PROBLEM TO WORK ON:
What is the number of lines in the records that contain "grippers"? Give only that number.

(Items from a data source)
>>>>
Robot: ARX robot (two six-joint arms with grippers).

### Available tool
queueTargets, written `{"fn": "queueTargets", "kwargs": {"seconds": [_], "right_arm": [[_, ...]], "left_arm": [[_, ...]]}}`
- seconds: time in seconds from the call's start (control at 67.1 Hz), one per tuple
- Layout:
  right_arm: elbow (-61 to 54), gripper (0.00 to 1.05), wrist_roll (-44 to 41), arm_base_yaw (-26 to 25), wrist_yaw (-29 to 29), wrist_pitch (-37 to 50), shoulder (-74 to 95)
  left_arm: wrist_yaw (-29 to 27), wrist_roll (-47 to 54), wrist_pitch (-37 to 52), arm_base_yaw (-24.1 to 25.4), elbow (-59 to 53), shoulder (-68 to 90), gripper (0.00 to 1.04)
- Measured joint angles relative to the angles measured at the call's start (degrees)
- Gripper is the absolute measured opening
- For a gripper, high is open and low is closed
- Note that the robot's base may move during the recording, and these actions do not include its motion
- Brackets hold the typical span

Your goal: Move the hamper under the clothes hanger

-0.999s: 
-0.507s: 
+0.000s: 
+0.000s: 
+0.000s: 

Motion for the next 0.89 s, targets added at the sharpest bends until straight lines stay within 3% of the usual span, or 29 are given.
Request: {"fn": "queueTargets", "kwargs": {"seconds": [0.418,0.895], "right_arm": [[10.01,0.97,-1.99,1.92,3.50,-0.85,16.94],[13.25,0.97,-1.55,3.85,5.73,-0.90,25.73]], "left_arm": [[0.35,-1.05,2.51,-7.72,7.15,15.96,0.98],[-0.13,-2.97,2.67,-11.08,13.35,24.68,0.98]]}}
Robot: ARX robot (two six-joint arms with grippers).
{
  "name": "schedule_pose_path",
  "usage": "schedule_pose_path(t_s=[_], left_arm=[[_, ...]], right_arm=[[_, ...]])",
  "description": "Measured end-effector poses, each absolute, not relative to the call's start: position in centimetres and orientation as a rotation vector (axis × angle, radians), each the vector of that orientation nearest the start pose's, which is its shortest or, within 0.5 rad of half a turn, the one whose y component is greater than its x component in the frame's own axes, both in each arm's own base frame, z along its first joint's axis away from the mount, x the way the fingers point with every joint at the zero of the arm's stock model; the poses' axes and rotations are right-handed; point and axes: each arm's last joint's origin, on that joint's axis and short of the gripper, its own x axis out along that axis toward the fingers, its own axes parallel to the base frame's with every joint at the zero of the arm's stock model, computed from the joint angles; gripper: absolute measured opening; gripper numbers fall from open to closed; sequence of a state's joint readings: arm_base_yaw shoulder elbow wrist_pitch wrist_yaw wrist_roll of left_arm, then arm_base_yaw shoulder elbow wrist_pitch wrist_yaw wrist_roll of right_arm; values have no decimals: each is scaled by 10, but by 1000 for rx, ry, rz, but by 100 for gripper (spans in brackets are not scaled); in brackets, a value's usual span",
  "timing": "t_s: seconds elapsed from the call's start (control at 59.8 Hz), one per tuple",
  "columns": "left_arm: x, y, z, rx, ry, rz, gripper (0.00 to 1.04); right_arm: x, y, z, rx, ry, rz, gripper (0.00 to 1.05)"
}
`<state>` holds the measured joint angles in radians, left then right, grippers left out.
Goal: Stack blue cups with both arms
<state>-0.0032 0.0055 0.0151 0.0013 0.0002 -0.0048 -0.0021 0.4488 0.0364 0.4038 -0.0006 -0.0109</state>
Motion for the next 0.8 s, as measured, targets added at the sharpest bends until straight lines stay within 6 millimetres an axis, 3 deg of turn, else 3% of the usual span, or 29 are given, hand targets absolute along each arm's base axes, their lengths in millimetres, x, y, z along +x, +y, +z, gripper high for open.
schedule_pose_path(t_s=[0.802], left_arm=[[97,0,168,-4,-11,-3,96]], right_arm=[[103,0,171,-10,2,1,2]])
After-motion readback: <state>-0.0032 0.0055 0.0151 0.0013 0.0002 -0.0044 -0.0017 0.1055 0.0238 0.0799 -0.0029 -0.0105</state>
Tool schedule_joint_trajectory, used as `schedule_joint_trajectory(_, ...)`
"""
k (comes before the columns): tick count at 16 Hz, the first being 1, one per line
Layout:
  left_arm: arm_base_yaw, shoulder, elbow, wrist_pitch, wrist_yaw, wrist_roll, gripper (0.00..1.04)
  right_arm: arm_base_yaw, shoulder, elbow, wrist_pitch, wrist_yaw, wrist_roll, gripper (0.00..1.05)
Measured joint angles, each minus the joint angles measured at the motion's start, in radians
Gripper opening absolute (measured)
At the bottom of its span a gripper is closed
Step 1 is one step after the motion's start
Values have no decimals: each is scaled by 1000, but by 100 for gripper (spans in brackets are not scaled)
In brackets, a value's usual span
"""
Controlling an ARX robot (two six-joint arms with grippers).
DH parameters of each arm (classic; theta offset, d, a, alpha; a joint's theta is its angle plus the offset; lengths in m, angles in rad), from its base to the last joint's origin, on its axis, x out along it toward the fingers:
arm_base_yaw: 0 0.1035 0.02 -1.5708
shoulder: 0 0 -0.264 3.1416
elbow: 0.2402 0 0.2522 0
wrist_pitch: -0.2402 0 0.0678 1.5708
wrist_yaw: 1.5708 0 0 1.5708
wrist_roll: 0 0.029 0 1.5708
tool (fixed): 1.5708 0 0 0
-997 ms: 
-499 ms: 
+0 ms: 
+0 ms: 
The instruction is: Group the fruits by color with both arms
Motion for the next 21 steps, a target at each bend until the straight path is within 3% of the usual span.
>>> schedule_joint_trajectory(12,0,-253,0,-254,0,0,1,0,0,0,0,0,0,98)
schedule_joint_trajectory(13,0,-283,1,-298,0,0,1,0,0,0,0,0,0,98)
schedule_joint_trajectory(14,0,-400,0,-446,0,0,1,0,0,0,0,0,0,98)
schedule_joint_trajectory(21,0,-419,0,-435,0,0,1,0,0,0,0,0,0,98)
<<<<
EXERCISE RESULT:
4